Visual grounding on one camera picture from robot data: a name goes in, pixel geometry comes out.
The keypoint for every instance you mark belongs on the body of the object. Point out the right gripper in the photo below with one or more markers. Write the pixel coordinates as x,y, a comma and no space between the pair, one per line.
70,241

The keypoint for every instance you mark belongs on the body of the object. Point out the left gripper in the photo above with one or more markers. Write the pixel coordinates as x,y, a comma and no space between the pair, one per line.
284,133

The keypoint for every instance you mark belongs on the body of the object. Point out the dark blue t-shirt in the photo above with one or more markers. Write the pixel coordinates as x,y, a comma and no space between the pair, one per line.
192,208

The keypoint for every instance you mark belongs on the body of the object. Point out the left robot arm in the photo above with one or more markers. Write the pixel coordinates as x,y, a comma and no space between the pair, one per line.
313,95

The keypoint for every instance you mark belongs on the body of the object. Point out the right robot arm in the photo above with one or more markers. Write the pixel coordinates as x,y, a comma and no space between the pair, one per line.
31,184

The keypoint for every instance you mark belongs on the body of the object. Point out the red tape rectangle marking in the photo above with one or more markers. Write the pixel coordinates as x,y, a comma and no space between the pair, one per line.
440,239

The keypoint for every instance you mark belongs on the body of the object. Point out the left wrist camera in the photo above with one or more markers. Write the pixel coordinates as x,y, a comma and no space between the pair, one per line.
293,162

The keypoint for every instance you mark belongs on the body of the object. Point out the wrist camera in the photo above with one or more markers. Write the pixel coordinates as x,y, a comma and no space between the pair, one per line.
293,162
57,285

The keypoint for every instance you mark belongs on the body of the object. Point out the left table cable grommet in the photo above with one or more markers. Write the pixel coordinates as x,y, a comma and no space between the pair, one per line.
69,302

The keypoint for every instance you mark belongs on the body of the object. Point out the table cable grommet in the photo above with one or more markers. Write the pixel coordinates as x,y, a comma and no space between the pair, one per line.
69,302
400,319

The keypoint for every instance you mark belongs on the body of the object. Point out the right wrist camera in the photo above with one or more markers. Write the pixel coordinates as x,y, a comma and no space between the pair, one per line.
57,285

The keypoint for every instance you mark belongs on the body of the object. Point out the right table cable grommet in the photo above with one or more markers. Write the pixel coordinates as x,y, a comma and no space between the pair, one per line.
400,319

━━━━━━━━━━━━━━━━━━━━━━━━━━━━━━

From the first line down to the last, give the records again exactly.

Visual grounding on one camera picture from robot data: a name goes in, pixel geometry comes out.
The keypoint for every instance you mark belongs on the body of the object. Point out the right gripper in the photo below with one or more markers. Write the pixel coordinates as x,y, a comma and no space between the pair, one per line.
70,241

The keypoint for every instance you mark belongs on the body of the object. Point out the left gripper in the photo above with one or more markers. Write the pixel coordinates as x,y, a comma and no space between the pair, one per line.
284,133

The keypoint for every instance you mark belongs on the body of the object. Point out the dark blue t-shirt in the photo above with one or more markers. Write the pixel coordinates as x,y, a comma and no space between the pair, one per line.
192,208

The keypoint for every instance you mark belongs on the body of the object. Point out the left robot arm in the photo above with one or more markers. Write the pixel coordinates as x,y, a comma and no space between the pair, one per line.
313,95

The keypoint for every instance you mark belongs on the body of the object. Point out the right robot arm in the photo above with one or more markers. Write the pixel coordinates as x,y, a comma and no space between the pair, one per line.
31,184

The keypoint for every instance you mark belongs on the body of the object. Point out the red tape rectangle marking in the photo above with one or more markers. Write the pixel coordinates as x,y, a comma and no space between the pair, one per line.
440,239

The keypoint for every instance you mark belongs on the body of the object. Point out the left wrist camera in the photo above with one or more markers. Write the pixel coordinates as x,y, a comma and no space between the pair, one per line.
293,162

The keypoint for every instance you mark belongs on the body of the object. Point out the wrist camera in the photo above with one or more markers. Write the pixel coordinates as x,y, a comma and no space between the pair, one per line.
293,162
57,285

The keypoint for every instance you mark belongs on the body of the object. Point out the left table cable grommet in the photo above with one or more markers. Write the pixel coordinates as x,y, a comma and no space between the pair, one per line.
69,302

The keypoint for every instance you mark belongs on the body of the object. Point out the table cable grommet in the photo above with one or more markers. Write the pixel coordinates as x,y, a comma and no space between the pair, one per line.
69,302
400,319

The keypoint for every instance you mark belongs on the body of the object. Point out the right wrist camera in the photo above with one or more markers. Write the pixel coordinates as x,y, a comma and no space between the pair, one per line.
57,285

The keypoint for every instance you mark belongs on the body of the object. Point out the right table cable grommet in the photo above with one or more markers. Write the pixel coordinates as x,y, a comma and no space between the pair, one per line.
400,319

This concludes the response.